(Materials provided)
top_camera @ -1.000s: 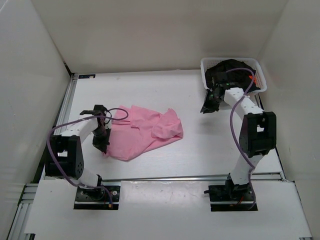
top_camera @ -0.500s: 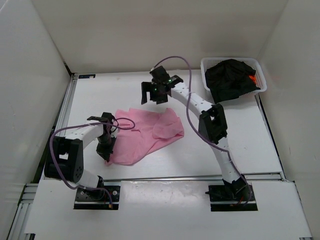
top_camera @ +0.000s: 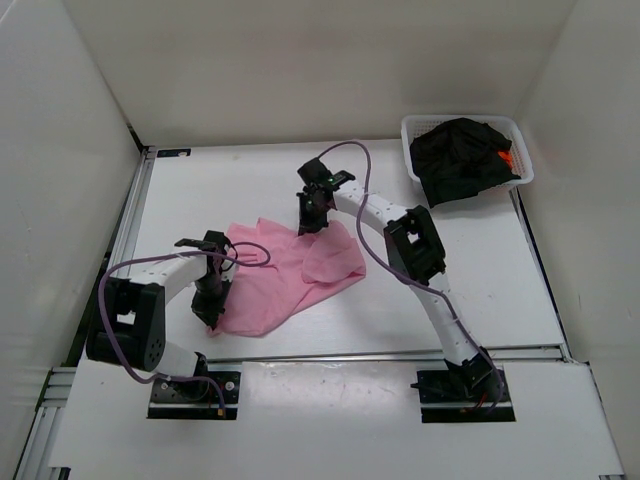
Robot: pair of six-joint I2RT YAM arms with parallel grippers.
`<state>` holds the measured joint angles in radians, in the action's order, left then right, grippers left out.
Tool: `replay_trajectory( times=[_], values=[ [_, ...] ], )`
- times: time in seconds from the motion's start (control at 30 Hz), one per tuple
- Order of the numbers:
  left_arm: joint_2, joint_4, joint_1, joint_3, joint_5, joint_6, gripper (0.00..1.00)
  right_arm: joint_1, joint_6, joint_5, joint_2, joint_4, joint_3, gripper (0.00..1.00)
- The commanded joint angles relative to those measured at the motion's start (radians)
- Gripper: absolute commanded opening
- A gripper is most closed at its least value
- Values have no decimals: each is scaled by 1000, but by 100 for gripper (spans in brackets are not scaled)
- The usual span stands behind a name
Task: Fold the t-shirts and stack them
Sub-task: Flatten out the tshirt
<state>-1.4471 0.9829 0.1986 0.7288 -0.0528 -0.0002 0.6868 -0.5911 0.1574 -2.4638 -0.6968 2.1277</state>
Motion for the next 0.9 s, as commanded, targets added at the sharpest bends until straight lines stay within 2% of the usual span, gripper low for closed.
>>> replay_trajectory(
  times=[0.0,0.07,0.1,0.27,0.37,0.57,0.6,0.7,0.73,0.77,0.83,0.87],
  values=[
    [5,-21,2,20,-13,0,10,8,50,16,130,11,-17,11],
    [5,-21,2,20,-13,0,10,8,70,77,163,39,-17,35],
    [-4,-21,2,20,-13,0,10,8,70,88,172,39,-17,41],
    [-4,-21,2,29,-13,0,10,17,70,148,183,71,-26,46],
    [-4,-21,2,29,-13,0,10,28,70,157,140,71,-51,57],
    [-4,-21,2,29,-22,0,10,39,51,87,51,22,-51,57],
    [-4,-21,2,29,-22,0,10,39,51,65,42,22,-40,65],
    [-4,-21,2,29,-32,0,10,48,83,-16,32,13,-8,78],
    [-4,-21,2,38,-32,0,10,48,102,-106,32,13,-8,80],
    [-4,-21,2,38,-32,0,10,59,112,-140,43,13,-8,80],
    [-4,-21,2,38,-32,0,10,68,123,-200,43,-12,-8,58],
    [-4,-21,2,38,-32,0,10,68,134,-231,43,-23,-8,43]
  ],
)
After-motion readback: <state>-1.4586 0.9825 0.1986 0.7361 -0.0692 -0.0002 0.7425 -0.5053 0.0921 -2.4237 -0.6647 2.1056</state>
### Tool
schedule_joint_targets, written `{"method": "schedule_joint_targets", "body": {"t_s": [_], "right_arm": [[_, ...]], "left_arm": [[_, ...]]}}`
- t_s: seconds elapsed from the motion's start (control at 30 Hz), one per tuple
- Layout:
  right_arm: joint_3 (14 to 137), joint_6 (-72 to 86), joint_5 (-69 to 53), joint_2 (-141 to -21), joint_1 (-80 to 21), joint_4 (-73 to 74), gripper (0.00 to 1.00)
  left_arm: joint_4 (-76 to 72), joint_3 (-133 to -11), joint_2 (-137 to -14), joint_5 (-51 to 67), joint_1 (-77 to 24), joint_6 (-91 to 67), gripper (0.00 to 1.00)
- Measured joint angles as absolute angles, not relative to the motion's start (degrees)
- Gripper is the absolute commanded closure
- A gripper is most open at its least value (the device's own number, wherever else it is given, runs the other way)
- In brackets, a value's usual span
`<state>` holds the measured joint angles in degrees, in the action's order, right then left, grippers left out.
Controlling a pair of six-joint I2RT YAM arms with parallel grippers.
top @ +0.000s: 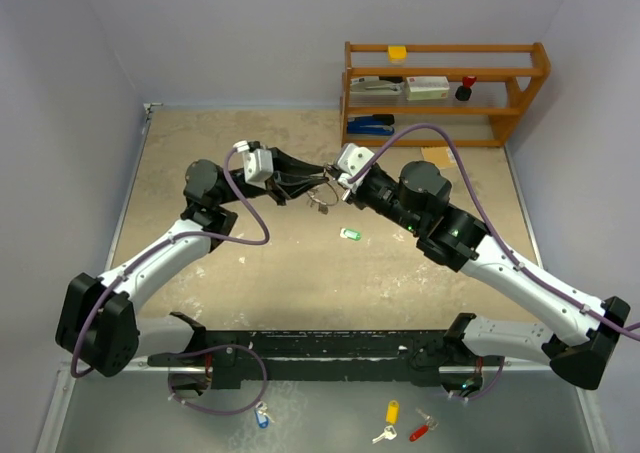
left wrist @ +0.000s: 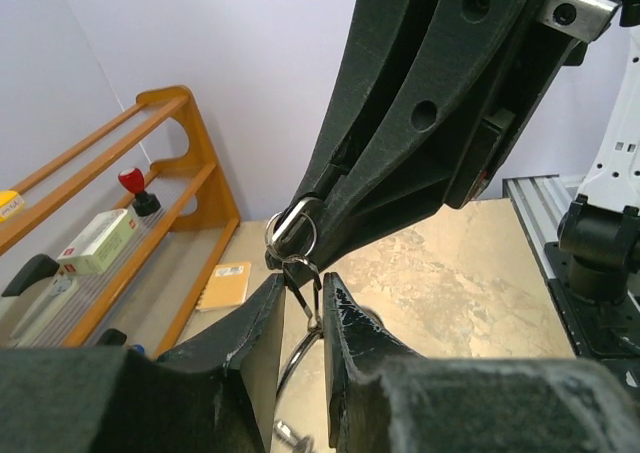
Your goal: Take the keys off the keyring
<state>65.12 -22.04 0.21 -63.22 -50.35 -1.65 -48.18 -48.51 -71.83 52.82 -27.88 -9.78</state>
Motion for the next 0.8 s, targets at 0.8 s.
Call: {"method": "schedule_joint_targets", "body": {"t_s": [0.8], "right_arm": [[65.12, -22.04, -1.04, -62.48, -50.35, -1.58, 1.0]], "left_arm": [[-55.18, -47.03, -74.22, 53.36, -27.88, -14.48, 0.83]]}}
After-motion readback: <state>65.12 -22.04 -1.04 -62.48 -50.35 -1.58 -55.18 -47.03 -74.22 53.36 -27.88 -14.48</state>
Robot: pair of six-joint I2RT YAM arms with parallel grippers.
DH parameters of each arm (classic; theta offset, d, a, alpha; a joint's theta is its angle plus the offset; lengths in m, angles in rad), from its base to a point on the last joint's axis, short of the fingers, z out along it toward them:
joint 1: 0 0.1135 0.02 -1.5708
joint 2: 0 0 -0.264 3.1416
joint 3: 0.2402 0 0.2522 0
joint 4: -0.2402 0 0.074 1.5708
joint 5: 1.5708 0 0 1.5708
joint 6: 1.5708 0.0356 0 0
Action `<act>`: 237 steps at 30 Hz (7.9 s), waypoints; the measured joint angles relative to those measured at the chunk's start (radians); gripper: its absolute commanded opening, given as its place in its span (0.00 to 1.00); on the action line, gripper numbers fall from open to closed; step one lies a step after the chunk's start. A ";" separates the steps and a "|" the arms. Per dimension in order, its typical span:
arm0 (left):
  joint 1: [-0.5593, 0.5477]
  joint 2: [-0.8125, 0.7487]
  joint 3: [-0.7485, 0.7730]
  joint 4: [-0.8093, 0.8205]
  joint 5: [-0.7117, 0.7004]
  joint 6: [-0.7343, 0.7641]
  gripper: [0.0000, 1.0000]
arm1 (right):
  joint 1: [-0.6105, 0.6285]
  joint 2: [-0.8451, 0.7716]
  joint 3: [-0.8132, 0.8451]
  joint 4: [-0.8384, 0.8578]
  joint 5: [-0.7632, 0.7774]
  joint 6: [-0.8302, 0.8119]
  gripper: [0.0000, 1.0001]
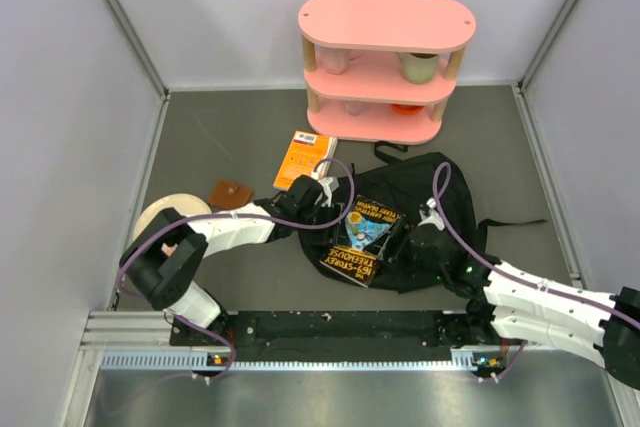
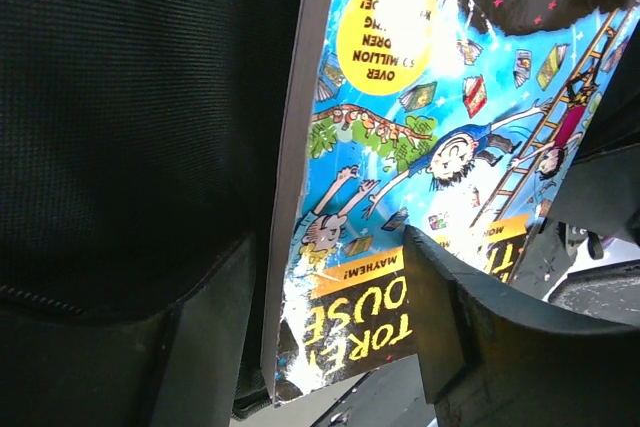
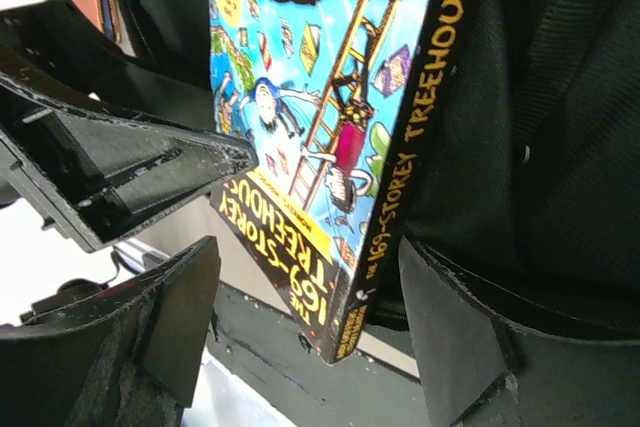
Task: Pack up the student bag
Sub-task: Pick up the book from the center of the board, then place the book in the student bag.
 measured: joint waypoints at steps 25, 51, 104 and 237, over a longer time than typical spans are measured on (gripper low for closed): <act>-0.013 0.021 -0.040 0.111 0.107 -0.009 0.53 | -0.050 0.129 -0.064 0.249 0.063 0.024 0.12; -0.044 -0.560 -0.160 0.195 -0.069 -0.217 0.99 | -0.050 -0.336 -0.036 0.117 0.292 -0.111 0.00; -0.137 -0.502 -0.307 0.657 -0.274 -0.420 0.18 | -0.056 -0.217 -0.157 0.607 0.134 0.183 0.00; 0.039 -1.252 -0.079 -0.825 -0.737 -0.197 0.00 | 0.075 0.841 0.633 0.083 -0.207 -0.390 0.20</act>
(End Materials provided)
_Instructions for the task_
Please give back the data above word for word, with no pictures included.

_Task output_
top_camera @ -1.000s: 
top_camera @ -0.500s: 
top_camera @ +0.000s: 
Robot: pair of six-joint I2RT YAM arms with parallel grippers.
`<state>` holds the measured joint angles in radians, in the action's order, left then right, grippers left out.
Tool: `replay_trajectory( times=[_], values=[ [_, ...] ], )`
- times: time in seconds from the motion's start (control at 30 Hz), one per tuple
- Order of the numbers:
  left_arm: joint_2, joint_4, joint_1, joint_3, joint_5, joint_6, gripper (0.00..1.00)
  right_arm: joint_1, joint_6, joint_5, joint_2, joint_4, joint_3, gripper (0.00..1.00)
- The commanded joint angles relative to those measured at the motion's start (radians)
- Gripper: absolute commanded opening
- A gripper is most closed at its least value
- Values have no decimals: each is scaled by 1000, but by 100 for gripper (spans in brackets are not scaled)
- The usual span stands behind a name
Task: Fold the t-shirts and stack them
Sub-task: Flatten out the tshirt
<state>-1.4471 0.9829 0.1986 0.7288 -0.0528 -0.0002 0.6868 -0.5911 0.1574 -2.4638 -0.6968 2.1277</state>
Motion for the next 0.9 s, as commanded, targets added at the sharpest bends until straight lines stay within 2% of the usual span, gripper low for closed.
>>> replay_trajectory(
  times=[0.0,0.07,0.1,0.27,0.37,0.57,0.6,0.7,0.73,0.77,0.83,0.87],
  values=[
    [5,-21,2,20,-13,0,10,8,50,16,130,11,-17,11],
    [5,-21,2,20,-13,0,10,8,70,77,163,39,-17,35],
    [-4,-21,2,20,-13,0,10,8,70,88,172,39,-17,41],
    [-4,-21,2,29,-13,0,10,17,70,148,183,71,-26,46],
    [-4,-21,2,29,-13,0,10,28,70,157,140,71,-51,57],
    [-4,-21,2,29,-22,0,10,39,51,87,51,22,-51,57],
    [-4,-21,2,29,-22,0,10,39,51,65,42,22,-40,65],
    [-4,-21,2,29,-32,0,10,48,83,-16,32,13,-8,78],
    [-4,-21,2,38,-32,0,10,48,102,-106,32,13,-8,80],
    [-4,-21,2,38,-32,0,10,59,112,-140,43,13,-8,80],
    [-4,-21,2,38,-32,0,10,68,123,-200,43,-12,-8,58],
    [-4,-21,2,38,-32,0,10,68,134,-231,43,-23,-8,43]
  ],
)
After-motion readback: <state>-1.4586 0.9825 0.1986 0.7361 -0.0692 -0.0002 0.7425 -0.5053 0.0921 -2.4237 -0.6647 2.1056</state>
### Tool
schedule_joint_targets, written `{"method": "schedule_joint_targets", "body": {"t_s": [_], "right_arm": [[_, ...]], "left_arm": [[_, ...]]}}`
- t_s: seconds elapsed from the motion's start (control at 30 Hz), one per tuple
- Layout:
  right_arm: joint_3 (14 to 137), joint_6 (-72 to 86), joint_5 (-69 to 53), joint_2 (-141 to -21), joint_1 (-80 to 21), joint_4 (-73 to 74), gripper (0.00 to 1.00)
  left_arm: joint_4 (-76 to 72), joint_3 (-133 to -11), joint_2 (-137 to -14), joint_5 (-51 to 67), joint_1 (-77 to 24), joint_6 (-91 to 67), gripper (0.00 to 1.00)
- Measured joint angles as absolute angles, not relative to the motion's start (degrees)
- Gripper is the absolute commanded closure
- A gripper is most open at its least value (the device's own number, wherever else it is given, runs the other way)
- In brackets, a value's usual span
`<state>` holds the measured joint angles in degrees, in the action's order, right then left, grippers left out.
Controlling a pair of six-joint I2RT YAM arms with parallel grippers.
top @ +0.000s: 
left wrist @ +0.000s: 
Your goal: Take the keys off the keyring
<state>65.12 -22.04 0.21 -63.22 -50.35 -1.65 -48.18 -48.51 -71.83 52.82 -27.88 -9.78</state>
Motion for the next 0.8 s, targets at 0.8 s.
Call: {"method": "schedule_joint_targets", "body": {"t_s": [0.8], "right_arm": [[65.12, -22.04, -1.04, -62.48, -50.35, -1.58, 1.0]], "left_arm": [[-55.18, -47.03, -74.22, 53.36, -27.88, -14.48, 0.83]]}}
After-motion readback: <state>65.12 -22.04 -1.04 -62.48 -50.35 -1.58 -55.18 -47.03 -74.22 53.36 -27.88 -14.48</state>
Robot: pair of six-joint I2RT YAM arms with parallel grippers.
DH parameters of each arm (classic; theta offset, d, a, alpha; a joint's theta is its angle plus the offset; lengths in m, angles in rad), from its base to a point on the last joint's axis, short of the fingers, z out along it toward them:
joint 1: 0 0.1135 0.02 -1.5708
joint 2: 0 0 -0.264 3.1416
joint 3: 0.2402 0 0.2522 0
joint 4: -0.2402 0 0.074 1.5708
joint 5: 1.5708 0 0 1.5708
joint 6: 1.5708 0.0356 0 0
Action `<act>`: 237 steps at 30 Hz (7.9 s), waypoints; the measured joint angles relative to those measured at the chunk's start (radians); gripper: its absolute commanded opening, given as its place in its span (0.00 to 1.00); on the action line, gripper numbers fall from open to closed; step one lies a step after the chunk's start. A ";" separates the steps and a "|" the arms. Per dimension in order, its typical span:
arm0 (left):
  joint 1: [-0.5593, 0.5477]
  joint 2: [-0.8125, 0.7487]
  joint 3: [-0.7485, 0.7730]
  joint 4: [-0.8093, 0.8205]
  joint 5: [-0.7117, 0.7004]
  joint 6: [-0.7343, 0.7641]
  gripper: [0.0000, 1.0000]
arm1 (right):
  joint 1: [-0.6105, 0.6285]
  joint 2: [-0.8451, 0.7716]
  joint 3: [-0.8132, 0.8451]
  joint 4: [-0.8384, 0.8578]
  joint 5: [-0.7632, 0.7774]
  joint 6: [-0.8302, 0.8119]
  gripper: [0.0000, 1.0001]
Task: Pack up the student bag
Sub-task: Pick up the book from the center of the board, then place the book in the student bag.
 measured: joint waypoints at steps 25, 51, 104 and 237, over a longer time than typical spans are measured on (gripper low for closed): <act>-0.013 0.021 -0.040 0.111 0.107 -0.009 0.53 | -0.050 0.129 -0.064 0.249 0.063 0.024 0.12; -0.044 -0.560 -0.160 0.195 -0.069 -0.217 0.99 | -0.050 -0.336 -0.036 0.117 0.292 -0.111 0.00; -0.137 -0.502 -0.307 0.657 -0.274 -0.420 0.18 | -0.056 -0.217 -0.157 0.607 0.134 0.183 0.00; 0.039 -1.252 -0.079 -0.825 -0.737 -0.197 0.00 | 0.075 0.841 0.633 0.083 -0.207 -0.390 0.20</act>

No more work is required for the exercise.